Personal information
- Born: 1 February 2001 (age 24)
- Original team: Marist JFC/Claremont (WAFL)
- Draft: No. 42, 2019 national draft
- Height: 191 cm (6 ft 3 in)
- Weight: 85 kg (187 lb)
- Position: Midfielder

Playing career^{1}
- Years: Club / Games (Goals)
- 2021: Adelaide / 3 (0)
- ^{1} Playing statistics correct to the end of Round 12, 2021.

= Ronin O'Connor =

Ronin O'Connor (born 1 February 2001) is an Australian rules footballer who played for the Adelaide Football Club in the Australian Football League (AFL).

O'Connor, captain of Western Australian Football League (WAFL) club Claremont's 2019 colts premiership team, was selected by Adelaide with the 42nd pick of the 2019 national draft. He made three senior appearances for Adelaide in the 2021 AFL season, debuting against the West Coast Eagles at Optus Stadium in round nine.
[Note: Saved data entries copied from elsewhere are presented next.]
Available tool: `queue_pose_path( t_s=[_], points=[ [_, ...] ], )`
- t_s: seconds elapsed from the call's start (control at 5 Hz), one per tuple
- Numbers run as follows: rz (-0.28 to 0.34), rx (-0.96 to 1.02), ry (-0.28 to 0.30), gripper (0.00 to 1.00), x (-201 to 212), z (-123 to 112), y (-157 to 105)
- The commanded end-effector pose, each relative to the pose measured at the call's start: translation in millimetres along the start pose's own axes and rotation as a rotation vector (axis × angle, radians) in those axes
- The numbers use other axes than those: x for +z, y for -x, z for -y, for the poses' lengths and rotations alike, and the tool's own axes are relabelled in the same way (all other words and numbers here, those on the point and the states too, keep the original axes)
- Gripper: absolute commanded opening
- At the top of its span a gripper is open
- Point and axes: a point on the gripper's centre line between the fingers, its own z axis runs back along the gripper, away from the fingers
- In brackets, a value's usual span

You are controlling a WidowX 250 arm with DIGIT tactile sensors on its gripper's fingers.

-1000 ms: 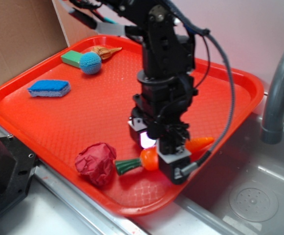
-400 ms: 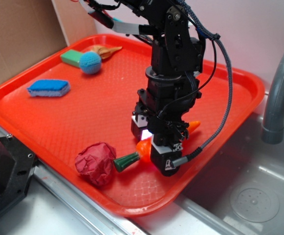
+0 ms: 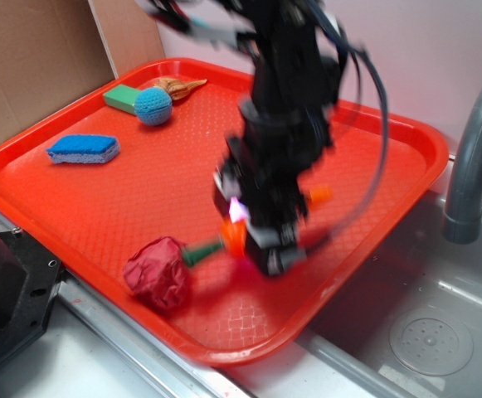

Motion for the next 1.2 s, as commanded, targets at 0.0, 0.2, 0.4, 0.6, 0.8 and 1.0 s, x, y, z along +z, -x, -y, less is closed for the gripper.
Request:
queue_pose_path(
  t_s=[0.0, 0.2, 0.4, 0.6, 0.8, 1.0],
  points=[
    [0.329, 0.234, -0.114, 0.00, 102, -34, 48],
    [0.321, 0.360, -0.124, 0.00, 108, -53, 65],
    [0.286, 0.486, -0.113, 0.00, 105, -68, 78],
    [0.287, 0.574, -0.074, 0.00, 95, -91, 90],
    [0.323, 0.566, -0.016, 0.00, 87, -115, 87],
    [0.361, 0.487, 0.058, 0.00, 84, -132, 72]
  ],
)
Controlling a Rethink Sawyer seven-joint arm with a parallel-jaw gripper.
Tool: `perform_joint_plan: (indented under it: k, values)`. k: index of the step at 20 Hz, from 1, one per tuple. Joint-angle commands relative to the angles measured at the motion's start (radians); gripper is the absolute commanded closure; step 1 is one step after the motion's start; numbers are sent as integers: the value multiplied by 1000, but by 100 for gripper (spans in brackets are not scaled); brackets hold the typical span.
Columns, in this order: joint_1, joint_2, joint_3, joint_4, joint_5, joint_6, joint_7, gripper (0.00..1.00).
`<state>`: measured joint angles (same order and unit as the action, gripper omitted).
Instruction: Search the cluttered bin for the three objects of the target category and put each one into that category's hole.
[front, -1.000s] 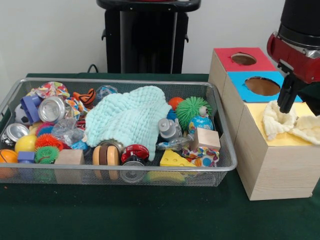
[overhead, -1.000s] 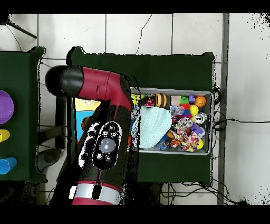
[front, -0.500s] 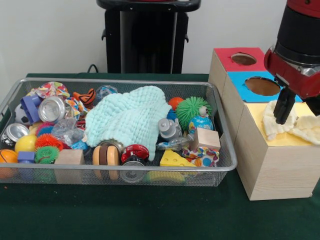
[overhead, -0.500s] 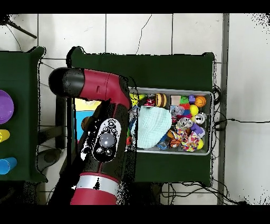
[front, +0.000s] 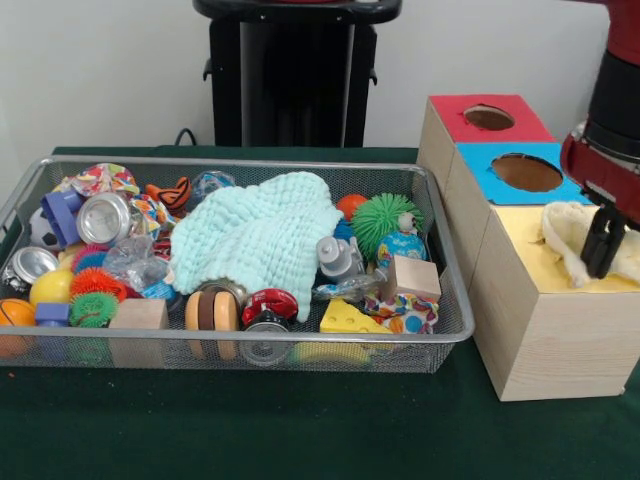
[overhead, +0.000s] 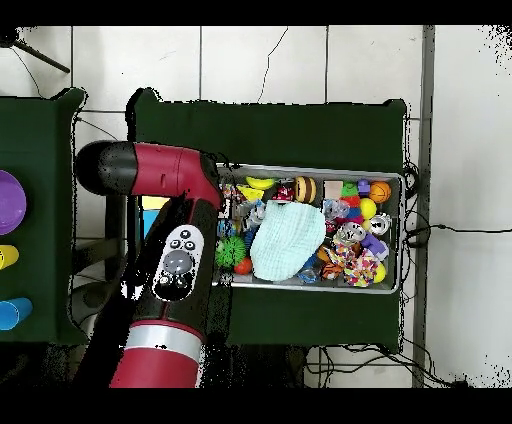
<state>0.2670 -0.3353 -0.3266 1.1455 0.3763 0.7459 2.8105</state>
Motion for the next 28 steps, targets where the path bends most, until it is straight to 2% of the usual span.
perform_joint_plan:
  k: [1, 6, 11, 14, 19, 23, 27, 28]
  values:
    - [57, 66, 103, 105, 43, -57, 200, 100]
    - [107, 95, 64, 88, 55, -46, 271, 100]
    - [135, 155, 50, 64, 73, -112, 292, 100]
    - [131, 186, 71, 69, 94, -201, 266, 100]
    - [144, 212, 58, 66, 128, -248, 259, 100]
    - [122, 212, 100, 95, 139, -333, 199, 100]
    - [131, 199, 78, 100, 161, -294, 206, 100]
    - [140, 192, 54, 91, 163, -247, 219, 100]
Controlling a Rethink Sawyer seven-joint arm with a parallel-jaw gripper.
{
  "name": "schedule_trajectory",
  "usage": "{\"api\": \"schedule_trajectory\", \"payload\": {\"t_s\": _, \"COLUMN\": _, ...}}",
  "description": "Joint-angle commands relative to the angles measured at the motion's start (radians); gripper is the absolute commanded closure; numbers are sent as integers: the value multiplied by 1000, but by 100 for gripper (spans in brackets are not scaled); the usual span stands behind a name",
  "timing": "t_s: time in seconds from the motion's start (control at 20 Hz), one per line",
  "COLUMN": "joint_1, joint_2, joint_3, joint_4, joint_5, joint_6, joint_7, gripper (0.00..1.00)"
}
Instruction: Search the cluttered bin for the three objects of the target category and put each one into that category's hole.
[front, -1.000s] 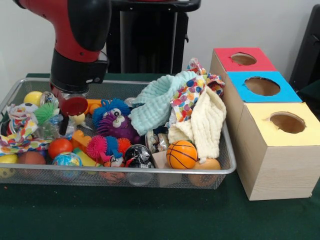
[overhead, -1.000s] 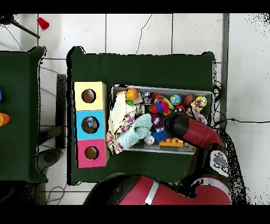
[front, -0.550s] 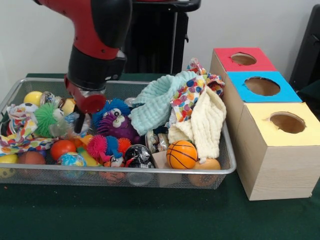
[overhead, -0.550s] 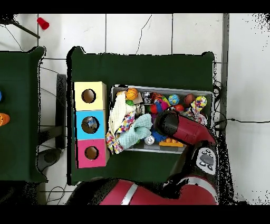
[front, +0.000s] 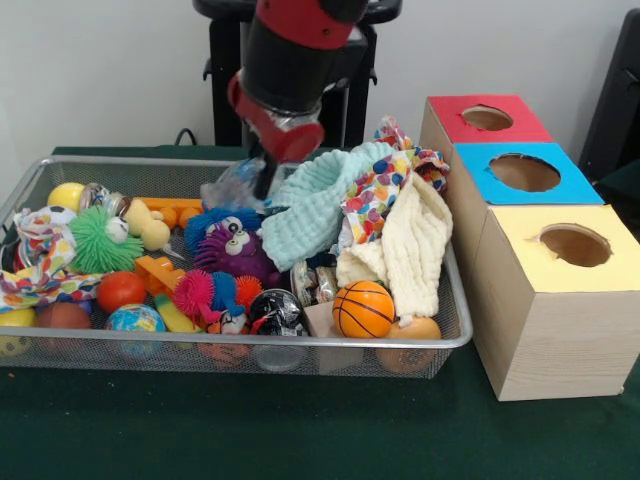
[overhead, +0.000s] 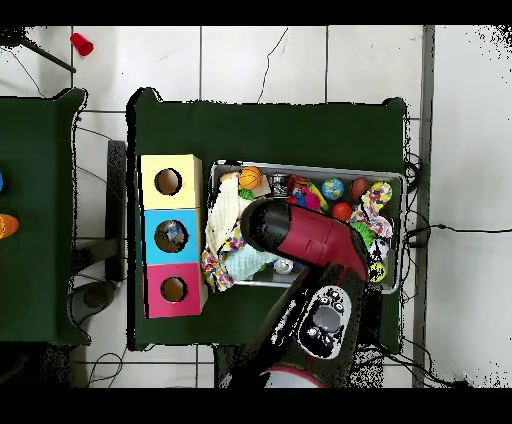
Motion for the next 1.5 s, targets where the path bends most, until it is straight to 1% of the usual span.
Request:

The following week he was an unused sub in Adelaide's one-point win over Melbourne and he made his other appearance in round 12 against Collingwood.

Delisted by Adelaide at the end of the 2021 season, O'Connor returned to Claremont and continues to play in the West Australian Football League. In 2022 he was named by Fremantle as one of the club's top-up players, who could be called up if the squad was affected by a COVID outbreak.